I don’t believe the Omega Seamaster Aqua Terra warrants a lengthy description. It’s one of Omega’s dressier sport watches, yet it’s still really attractive. It has a width of 41.5mm and wears on the larger size due to the wide lug constructions. The steel case has a mix of polished and brushed surfaces, as is typical of Seamaster cases. Vertical lines run across the dark face.

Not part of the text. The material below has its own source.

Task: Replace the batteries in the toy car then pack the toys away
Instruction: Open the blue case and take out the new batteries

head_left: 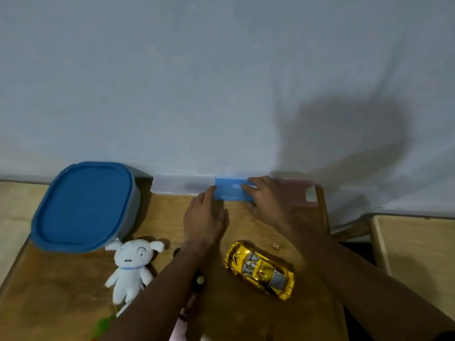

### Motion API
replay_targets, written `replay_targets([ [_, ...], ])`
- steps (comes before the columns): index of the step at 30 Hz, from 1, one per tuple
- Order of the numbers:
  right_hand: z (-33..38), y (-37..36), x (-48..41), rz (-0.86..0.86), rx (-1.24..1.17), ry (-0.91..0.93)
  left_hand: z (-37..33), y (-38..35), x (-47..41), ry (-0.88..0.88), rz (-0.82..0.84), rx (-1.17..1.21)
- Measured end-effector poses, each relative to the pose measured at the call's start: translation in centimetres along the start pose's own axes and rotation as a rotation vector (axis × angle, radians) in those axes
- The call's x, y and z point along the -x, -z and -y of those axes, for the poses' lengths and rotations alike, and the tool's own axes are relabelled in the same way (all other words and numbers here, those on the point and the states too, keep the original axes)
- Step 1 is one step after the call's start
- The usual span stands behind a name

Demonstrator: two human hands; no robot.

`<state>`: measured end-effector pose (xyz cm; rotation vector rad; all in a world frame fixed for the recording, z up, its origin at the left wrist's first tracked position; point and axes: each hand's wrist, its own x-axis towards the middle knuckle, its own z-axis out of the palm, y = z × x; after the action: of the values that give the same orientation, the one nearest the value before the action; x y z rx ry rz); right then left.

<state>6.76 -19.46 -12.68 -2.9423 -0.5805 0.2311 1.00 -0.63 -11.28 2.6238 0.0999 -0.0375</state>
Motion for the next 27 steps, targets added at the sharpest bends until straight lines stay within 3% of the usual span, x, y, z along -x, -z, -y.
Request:
replay_targets([
  [9, 0.5, 0.3, 0.6, 0.069, 0.127, 0.079, 0.3, -1.8, -0.4, 0.136, -0.042, 0.140],
  [17, 1.3, 0.4, 0.3, 0.086, 0.095, 0.062, 0.6, -2.2, -1.3, 0.209, -0.057, 0.252],
  [23, 2.1, 1.1, -0.5, 0.149, 0.146, 0.056, 0.5, -2.1, -1.3, 0.197, -0.064, 0.278],
  [27, 0.7, 2.8, -0.1, 0.090, -0.034, 0.089, 0.8, -2.4, -1.0, 0.157, -0.076, 0.283],
])
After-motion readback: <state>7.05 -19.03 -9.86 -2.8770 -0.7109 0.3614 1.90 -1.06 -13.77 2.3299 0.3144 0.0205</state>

Most Omega Seamaster models have excellent dial legibility, and the Omega Seamaster Aqua Terra collection is no exception. It actually looks a lot like classic Seamaster models, albeit in a somewhat different style than the Planet Ocean line. Having said that, in a separate language, “Aqua Terra” means “planet ocean.” That is essentially what this model range is about: a similar personality expressed in a different language. Because the Omega Seamaster Aqua Terra is more of a dress watch than a sport watch, Omega only gives it a water resistance of 150 meters (rather than 600), and it isn’t a real diver because it lacks a rotating bezel.
The Omega Seamaster Aqua Terra > 15,000 Gauss is available in two models. The ref. 220.127.116.11.01.002 on a steel bracelet is reviewed here, along with the ref. 18.104.22.168.01.001 with a brown leather strap — however I prefer this and most other Omega Seamaster Aqua Terra models on a bracelet. If you’re looking for anti-magnetic technology, this is a strong piece with amazing technology. The real question is whether you should acquire one. Although this is clearly a desirable characteristic, with Omega gradually incorporating what makes the 8508 movement unique into other Omega movements, it can be difficult to know when to act.